**INSTRUCTIONS FOR THE TASK:**
Make an exact copy of the entries below and leave any picture out of it.

**DATA FOR PROCESSING:**
═══
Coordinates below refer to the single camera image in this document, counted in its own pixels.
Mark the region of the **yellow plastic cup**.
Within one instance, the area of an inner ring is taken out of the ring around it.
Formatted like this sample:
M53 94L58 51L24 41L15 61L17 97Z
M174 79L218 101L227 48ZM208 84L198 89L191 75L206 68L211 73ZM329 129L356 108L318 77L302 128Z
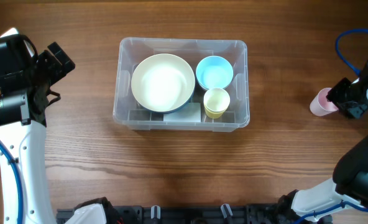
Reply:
═══
**EXERCISE SOLUTION:**
Coordinates below refer to the single camera image in this document, counted in its own pixels.
Mark the region of the **yellow plastic cup**.
Within one instance, the area of an inner ring is taken out of the ring around it.
Formatted like this sample:
M53 94L58 51L24 41L15 61L17 97Z
M174 79L218 101L227 48ZM208 84L198 89L191 75L206 68L211 73ZM329 129L356 108L318 77L302 128Z
Reply:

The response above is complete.